OPTICAL PROPERTIES OF OPHTHALMIC LENS

 OPTICAL PROPERTIES OF OPHTHALMIC LENS

    When a beam of light falls on lens surface, some light passes through lens, some of the light is reflected from lens surface and some of light is absorbed by lens material.

    The measure of the proportion of light reflected from surface is called reflectance.

    The measure of the proportion of light absorbed is the absorption.

    The measure of the proportion of light transmitted is the transmittance.

    Each one is expressed as a fraction of the total quantity of light in the beam. 

    If the intensity of the beam of light is represented by number 1, reflectance by R, absorption by A and the transmittance by T,  the intensity of light may be expressed as follows:

R + A + T = 1

    The aim of Ophthalmic lenses is to restore clear vision to ametropic eye by placing a corrective lens between the viewed object and eye and dioptric function of lens depends on the characteristics of lens material. 

    Some of the properties of these materials are Optical Properties and Mechanical Properties. 

OPTICAL PROPERTIES

    It helps to calculate the dioptric function and control of optical performance. These properties describe the following features of lens material:

1.ABBE VALUE

    The number which helps to measure of degree to which light is dispersed when entering a lens material. Dispersion stands for amount that material spreads out the different wavelengths of light passing through it.

    Abbe number represents relative degree of distortion generated while looking through off centre area of the lens.

    The lower the abbe value, the greater the dispersion of light, causing the chromatic aberration in periphery of lens.
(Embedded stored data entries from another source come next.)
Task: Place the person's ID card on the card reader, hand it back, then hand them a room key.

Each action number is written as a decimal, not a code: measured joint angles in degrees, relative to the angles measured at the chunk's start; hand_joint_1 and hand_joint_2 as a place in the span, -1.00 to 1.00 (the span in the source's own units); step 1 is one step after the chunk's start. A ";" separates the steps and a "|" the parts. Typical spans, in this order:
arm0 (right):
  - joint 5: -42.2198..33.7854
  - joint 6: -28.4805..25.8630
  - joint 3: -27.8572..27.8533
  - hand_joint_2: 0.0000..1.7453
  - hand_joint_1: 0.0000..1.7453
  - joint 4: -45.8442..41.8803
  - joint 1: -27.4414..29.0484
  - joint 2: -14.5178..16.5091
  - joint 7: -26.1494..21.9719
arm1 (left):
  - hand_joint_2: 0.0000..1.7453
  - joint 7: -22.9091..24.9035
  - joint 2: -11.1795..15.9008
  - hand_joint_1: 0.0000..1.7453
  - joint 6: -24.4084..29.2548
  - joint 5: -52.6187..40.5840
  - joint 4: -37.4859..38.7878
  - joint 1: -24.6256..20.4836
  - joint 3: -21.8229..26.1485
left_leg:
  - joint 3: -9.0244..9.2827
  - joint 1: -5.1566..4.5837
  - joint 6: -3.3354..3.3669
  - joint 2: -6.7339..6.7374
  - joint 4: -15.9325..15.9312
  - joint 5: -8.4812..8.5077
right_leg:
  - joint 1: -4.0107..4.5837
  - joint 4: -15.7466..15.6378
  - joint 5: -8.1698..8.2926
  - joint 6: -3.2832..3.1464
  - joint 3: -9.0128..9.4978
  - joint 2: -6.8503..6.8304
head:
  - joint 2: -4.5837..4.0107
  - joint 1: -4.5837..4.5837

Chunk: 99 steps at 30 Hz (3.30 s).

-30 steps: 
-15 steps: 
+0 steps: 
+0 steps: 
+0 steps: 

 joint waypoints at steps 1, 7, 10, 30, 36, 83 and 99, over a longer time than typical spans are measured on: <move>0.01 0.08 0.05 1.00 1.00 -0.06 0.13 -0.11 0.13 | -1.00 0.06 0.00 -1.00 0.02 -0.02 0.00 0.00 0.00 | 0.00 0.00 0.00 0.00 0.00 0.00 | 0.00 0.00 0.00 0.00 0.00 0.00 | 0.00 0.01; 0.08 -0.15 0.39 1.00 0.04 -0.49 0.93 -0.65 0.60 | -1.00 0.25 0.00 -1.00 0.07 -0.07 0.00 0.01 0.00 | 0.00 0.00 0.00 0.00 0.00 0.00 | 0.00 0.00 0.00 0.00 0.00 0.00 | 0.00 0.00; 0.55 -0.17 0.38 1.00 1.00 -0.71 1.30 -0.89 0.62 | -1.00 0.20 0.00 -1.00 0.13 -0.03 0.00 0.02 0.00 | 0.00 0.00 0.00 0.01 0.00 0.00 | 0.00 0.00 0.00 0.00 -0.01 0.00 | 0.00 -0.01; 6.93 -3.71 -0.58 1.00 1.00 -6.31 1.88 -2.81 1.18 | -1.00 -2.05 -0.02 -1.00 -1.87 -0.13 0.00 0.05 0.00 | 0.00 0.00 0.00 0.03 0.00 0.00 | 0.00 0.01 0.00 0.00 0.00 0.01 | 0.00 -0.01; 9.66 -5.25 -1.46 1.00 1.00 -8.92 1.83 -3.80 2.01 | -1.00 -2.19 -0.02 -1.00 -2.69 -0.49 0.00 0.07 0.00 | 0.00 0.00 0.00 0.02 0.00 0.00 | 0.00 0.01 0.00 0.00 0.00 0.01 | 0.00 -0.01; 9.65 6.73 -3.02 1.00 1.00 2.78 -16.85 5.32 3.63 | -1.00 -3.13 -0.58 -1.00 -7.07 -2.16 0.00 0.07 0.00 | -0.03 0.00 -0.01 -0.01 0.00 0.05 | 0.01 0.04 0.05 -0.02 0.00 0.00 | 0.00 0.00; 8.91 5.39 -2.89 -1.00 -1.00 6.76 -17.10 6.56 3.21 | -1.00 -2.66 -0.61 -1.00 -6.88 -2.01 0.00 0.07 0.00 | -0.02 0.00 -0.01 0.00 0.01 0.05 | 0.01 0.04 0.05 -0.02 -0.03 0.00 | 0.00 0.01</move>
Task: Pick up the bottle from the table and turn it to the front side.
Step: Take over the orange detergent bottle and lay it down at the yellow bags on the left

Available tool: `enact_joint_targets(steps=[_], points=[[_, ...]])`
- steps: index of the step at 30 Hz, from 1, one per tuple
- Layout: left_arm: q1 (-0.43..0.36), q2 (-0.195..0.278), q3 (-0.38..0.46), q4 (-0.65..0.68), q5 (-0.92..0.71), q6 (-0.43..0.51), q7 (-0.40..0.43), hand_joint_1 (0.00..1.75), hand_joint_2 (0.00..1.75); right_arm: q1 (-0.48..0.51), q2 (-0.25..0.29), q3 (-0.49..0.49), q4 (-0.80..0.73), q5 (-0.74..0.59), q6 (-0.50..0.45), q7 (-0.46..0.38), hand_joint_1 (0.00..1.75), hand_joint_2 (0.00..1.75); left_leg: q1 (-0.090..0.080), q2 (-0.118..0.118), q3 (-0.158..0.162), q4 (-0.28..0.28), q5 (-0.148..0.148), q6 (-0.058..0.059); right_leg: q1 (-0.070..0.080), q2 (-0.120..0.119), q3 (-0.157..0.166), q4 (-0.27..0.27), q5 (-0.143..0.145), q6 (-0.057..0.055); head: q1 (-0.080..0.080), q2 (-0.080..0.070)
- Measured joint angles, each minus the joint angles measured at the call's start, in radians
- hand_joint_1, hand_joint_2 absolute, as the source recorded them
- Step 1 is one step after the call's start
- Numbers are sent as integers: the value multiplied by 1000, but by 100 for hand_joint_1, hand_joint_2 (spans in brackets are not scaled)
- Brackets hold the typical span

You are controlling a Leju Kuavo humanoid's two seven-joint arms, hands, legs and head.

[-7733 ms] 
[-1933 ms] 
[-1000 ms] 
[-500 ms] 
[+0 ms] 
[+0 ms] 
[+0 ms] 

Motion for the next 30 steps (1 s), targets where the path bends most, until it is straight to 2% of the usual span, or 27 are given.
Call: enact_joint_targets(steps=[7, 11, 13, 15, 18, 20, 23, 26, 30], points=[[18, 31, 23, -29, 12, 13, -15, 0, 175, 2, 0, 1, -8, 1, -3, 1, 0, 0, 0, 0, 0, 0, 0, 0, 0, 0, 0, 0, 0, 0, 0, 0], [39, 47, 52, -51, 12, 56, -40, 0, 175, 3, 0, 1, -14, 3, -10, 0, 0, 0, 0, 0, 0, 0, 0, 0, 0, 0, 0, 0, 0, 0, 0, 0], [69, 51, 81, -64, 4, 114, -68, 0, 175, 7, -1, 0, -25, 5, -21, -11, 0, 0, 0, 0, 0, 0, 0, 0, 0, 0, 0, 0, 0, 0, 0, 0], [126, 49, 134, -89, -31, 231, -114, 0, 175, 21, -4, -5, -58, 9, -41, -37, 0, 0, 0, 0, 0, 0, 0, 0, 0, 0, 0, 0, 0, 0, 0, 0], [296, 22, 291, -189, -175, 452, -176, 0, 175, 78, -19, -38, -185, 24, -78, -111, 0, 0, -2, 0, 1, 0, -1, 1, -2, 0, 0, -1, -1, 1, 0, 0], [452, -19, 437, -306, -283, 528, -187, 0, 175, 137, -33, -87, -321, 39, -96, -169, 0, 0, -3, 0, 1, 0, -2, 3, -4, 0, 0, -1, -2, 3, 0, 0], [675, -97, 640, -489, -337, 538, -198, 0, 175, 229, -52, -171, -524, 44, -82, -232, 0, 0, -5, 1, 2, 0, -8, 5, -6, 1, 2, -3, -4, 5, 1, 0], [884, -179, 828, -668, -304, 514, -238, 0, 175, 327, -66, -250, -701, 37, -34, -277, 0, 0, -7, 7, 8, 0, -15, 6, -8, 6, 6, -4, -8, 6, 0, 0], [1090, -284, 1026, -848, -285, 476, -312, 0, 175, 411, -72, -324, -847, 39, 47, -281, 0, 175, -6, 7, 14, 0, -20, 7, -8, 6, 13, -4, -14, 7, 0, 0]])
The higher the abbe number, the better peripheral optics. 

    Abbe number of 60 is considered to have the least chromatic aberrations and abbe number of 30 is most chromatic aberrations.

    When the wearer moves the eyes away from the centre and looks through the periphery of lens, the prism is created. The amount of prism created through with dispersion value of lens material affects the amount of “colour fringes" the wearer sees.

    Abbe value is property of lens material and cannot be affected by any surface technique. 

    Generally, higher the index of refraction, the lower the abbe value, but this is not a linear proportion.

    Lenses of same index can have somewhat different Abbe value.Standard plastic lenses have an abbe value of 58.

    Most high index materials have lower Abbe value.However, the effect of dispersion can minimized by correct centration and by reducing the vertex distance, putting edges of lens farther from normal line of sight.

2.REFLECTANCE

    Reflectance is phenomenon of light reflection occurs at each of lens surfaces. The result is loss of lens transparency and undesirable reflections on lens surfaces.

    The reflectance of lens surface is calculated from refractive index of the material. When the light is normal on lens surface, the percentage of light reflected at each surface is given by:

Reflectance = 100 (n-1)2/ (n+1)2 %

    Material of Refractive index is 1.5 has a reflectance of 

= 100(1.5-1)2/(1.5+1)2

Or, 100(0.5)2/(2.5)2

Or, 100X(0.5/2.5)2

Or, 3.9% per surface.

    Therefore, the higher the refractive index, the greater proportion of light reflected from the surfaces. The unwanted reflection can be almost completely eliminated by applying an efficient anti-reflection coating, the need of which is more in high index material.

Refractive Index % of light reflected

1.5 7.8%

1.6 10.4%

1.7 12.3%

1.8 15.7%

1.9 18.3%

3.ABSORPTION

    The amount of light which goes through a lens can be reduced because of absorption by lens material. 

    This is negligible in case of non-tinted lens, but constitutes an intrinsic function of a tinted or photochromatic lens.

    Absorption of an ophthalmic lens generally refers to its internal absorption, i.e the percentage of light absorbed between the front and the rear lens surfaces. Lens absorption occurs according to Lambert’s law and varies exponentially as a function of lens thickness.

4.REFRACTIVE INDEX

    The refractive index of a transparent medium is raito between the velocities of light in air to the velocity of light in given medium and is denoted by ‘n’

n  =  Velocity of Light in air
                                Velocity of light in medium

    This is a number, which has no unit and is always greater than 1. When light passes from air to, say glass, ie rarer medium to denser medium, the speed of propagation slows down. 

    How slowly they pass through various transparent material is called index of refraction of light.

    The higher the index of material, the more it is able to bend light. A higher index of refraction results in a lower angle of refraction which means the bend light ray comes closer to the normal (perpendicular) line.

    In other words, for a given angle of incidence, the higher the index, the more light is bent. That is why “high index”  lenses can be thinner for a given prescription compared to lower index lenses although the reduction is not quite pro-rata.

    As the velocity of light in a transparent medium varies with wavelength, the value of refractive index is always expressed for a reference wavelength.

    In Europe and Japan, this reference is ne… 546.1 nm (mercury green line), whereas in other countries like USA, it is nl … 587.6 nm (helium yellow line).

    The problem that this can cause is that a lens manufacturer may calculating the surfacing curves for a lens base on one refractive index, while the user may measure the same lens on a focimeter caliberated for another.

    But the difference only changes the 3rd decimal of the value of the index. So in fact, it has no real effect.

1.74 Very High Index

1.54 to 1.64 - Mid-Index

Anything lower is Normal Index.

If we assume that nothing less than 1.498 will be dispensed